Ticks are capable of spreading serious infectious diseases.
Diagnosis, risks and consequences
Ticks are most often found around your dog’s neck, in the ears, in the folds between the legs and the body, and between the toes, but they can be found anywhere on the body and are usually easily seen or felt. Cats may have ticks on their neck or face. Tick bites can cause skin irritation and heavy infestations can cause anemia in pets. An adult female tick can ingest up to 100 times her weight in blood! Ticks are capable of spreading serious infectious diseases (such as Lyme disease, Rocky Mountain Spotted Fever, and others) to the pets and the people on which they feed. They can also cause tick paralysis. Disease risk varies by geographic area and tick species.
Treatment and control
Prompt removal of ticks is very important because it lessens the chance of disease transmission from the tick to your pet. Remove ticks by carefully using tweezers to firmly grip the tick as close to the pet’s skin as possible and gently and steadily pulling the tick free without twisting it or crushing the tick during removal. Crushing, twisting or jerking the tick out of the skin while its head is still buried could result in leaving the tick’s mouth parts in your pet’s skin; this can cause a reaction and may become infected. After removing the tick, crush it while avoiding contact with tick fluids that can carry disease. Do not attempt to smother the tick with alcohol or petroleum jelly, or apply a hot match to it, as this may cause the tick to regurgitate saliva into the wound and increase the risk of disease if the tick is infected.
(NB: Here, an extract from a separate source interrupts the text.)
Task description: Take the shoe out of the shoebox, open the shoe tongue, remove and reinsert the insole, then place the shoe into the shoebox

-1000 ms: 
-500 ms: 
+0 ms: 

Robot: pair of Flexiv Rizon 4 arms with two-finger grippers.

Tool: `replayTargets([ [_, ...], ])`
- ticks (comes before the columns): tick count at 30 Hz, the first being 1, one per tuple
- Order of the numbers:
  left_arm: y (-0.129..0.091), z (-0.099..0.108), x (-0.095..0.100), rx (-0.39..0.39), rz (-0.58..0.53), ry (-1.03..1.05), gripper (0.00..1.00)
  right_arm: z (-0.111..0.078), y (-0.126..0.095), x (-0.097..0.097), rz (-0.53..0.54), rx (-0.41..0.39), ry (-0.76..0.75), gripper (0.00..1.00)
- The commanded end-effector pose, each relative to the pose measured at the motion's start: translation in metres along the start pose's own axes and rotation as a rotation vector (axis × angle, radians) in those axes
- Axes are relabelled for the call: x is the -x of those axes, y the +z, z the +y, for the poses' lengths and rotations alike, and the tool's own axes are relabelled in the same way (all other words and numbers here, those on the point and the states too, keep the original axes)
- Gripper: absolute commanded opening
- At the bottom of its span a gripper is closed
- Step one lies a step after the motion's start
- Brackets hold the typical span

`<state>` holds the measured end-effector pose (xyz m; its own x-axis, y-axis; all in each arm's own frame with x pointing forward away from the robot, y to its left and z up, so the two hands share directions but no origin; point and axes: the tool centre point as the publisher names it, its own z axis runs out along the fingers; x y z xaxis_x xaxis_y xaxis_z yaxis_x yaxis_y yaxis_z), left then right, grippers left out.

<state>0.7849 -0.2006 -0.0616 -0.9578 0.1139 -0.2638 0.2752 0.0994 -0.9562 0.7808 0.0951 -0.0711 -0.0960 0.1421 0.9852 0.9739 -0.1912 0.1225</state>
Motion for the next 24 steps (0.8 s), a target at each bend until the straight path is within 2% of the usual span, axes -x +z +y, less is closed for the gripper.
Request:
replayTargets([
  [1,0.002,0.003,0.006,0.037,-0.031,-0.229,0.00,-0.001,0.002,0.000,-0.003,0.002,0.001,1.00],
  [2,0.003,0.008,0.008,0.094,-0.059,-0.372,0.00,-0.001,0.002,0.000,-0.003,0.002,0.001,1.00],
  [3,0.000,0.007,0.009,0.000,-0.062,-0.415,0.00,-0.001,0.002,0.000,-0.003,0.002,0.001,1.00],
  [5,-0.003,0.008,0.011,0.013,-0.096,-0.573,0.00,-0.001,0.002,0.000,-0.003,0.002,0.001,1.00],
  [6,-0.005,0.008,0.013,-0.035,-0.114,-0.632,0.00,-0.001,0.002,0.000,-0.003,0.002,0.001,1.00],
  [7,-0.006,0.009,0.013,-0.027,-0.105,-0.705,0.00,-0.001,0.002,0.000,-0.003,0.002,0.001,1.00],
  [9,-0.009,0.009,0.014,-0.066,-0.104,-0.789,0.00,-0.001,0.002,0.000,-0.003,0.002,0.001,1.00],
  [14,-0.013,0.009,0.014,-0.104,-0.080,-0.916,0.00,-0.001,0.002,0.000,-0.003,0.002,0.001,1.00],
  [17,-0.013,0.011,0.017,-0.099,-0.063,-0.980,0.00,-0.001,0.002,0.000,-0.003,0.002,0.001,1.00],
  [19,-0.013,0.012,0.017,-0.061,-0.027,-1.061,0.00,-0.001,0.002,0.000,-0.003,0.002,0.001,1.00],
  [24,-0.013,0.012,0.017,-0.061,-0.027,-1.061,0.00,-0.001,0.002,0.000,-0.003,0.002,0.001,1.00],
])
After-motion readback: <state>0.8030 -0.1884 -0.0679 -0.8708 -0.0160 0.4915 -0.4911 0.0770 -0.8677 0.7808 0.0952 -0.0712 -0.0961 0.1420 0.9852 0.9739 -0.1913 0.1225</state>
Pets at risk for ticks should be treated during the tick season with an appropriate preventive. Your veterinarian can recommend a product best suited to your pet’s needs. Owners who take their pets to tick-prone areas during camping, sporting, or hiking trips should examine their pets for ticks immediately upon returning home and remove them from their pets. If your pet picks up ticks in your backyard, trimming bushes and removing brush may reduce your pet’s exposure and risk of infestation. And, if you find ticks on your pet, don’t forget to check yourself for ticks, too!